Я зашел в лифт и поднялся на «красный» этаж, чувствуя себя самым настоящим преступником. Зеленые указатели «Exit» привели меня к черной лестнице. Оглядевшись по сторонам, я открыл дверь, преодолел два пролета и выбрался на крышу. Как я и предполагал, с крыши этого дома на соседний вела пожарная лестница.

В тренажерном зале я не показывался уже полтора года и сейчас сразу же это почувствовал. Мысленно приказав себе не смотреть вниз, я полез наверх. Карабкаться по ржавым ступенькам, впаянным в отвесную стену, было не только страшно, но просто физически тяжело. Хватило одного-единственного сильного порыва ветра, чтобы я понял — работа пожарных заслуживает всяческого уважения.

Я обследовал крышу кинотеатра. Лестница, ведущая внутрь, была на замке. И что теперь делать? Я обошел будку с дверью черного хода. Не подступиться — дзот. Но зато есть вентиляционная решетка. Взломать? Поблизости валялся увесистый кусок арматуры. Раскрошив бетон и создав таким образом небольшое углубление, я смог поддеть решетку и выломал ее.

— Господи, что я делаю?!

С этими словами я попал внутрь здания. Здесь пришлось немного поплутать по техническим помещениям, но в конце концов я оказался в огромном холле с дверьми, ведущими на балкон кинозала. Ни единого человека. Я аккуратно приоткрыл дверь…

— Христианство — это лишь иудейская ересь, — громыхал чей-то голос. — Всякая самостоятельная религия подобна дереву — у нее есть свое корневище, свой ствол и своя крона. Но христианство — не древо священного сада. Нет. Христианство — одна из ветвей, отклонившаяся от древа Бога Израиля. Искусственная, насильственно привитая ветвь.

Стараясь не наделать шума, я прошел к краю балкона. Здесь не было ни души, вся публика — человек семьсот или девятьсот — разместилась в партере. На сцене, прямо перед экраном, в освещении двух пересекающихся лучей стоял невысокий, плотный, не старый на вид, но совершенно седой мужчина. Доктор философии Рабин.

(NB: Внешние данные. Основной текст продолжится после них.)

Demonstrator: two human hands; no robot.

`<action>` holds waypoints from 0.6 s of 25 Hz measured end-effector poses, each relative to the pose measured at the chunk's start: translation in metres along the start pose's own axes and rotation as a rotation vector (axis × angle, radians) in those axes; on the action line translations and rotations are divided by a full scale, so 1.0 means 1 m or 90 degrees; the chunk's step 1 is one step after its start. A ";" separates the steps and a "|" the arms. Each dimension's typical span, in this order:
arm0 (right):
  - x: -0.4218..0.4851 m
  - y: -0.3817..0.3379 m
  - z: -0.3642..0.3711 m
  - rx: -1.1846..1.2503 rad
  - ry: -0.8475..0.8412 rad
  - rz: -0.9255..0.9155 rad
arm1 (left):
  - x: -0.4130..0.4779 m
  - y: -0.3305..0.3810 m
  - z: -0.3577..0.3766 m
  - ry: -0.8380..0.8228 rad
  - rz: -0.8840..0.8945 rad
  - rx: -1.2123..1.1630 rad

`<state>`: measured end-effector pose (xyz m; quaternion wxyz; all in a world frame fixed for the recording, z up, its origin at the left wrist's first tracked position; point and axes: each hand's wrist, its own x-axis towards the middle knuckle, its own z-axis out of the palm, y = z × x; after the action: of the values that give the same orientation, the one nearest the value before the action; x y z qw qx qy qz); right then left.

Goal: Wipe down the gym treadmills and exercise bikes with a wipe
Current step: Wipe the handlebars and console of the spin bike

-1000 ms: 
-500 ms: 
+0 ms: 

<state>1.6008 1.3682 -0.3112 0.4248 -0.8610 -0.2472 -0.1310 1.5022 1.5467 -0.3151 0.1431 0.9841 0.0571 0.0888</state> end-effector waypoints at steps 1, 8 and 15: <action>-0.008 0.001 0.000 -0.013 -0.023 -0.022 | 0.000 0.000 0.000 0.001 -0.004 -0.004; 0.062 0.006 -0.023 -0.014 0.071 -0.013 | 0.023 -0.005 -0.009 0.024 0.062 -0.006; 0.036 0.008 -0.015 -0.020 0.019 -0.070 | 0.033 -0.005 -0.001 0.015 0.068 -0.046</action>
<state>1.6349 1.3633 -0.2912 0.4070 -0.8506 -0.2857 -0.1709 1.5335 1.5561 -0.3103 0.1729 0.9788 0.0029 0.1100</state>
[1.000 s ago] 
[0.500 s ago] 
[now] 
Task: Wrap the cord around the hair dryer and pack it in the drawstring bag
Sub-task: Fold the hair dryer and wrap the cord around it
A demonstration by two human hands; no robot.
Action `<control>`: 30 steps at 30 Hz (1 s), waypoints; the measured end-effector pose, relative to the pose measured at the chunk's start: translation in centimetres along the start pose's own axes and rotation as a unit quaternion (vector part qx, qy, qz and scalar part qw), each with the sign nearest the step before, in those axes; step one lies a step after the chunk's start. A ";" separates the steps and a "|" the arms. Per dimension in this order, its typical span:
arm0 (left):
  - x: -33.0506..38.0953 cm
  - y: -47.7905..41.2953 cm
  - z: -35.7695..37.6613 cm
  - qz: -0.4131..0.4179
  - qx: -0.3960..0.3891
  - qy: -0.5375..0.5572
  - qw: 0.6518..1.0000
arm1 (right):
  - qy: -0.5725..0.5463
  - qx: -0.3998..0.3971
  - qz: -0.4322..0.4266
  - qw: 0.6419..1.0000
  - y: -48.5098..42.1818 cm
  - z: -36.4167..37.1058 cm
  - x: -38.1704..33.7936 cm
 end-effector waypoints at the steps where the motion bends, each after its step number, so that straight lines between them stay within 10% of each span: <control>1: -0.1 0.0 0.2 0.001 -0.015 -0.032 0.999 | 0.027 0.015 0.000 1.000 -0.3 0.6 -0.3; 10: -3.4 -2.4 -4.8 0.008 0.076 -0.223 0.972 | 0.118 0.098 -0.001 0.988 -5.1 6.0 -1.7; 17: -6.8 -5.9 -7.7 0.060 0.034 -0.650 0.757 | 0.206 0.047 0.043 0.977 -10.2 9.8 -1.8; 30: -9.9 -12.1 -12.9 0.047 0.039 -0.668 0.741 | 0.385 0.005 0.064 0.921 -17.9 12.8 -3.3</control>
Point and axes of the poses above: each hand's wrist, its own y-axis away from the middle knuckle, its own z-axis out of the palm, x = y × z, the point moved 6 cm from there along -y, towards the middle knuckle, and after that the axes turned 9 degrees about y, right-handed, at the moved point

— Вы никогда не спрашивали себя: почему христианство признает Ветхий Завет, а иудаизм не признает Новый? — доктор Рабин внимательно смотрел в глубь зала, и от одного этого взгляда мне вдруг стало жутко. — Вероятно когда-то, в какой-то момент это показалось вам странным. Вы задумались, но мысль, натолкнувшись на невидимое препятствие, застопорилась и не пошла дальше. Люди слишком привыкли к христианскому мифу, чтобы всерьез думать о таящихся в нем противоречиях. Но они существуют!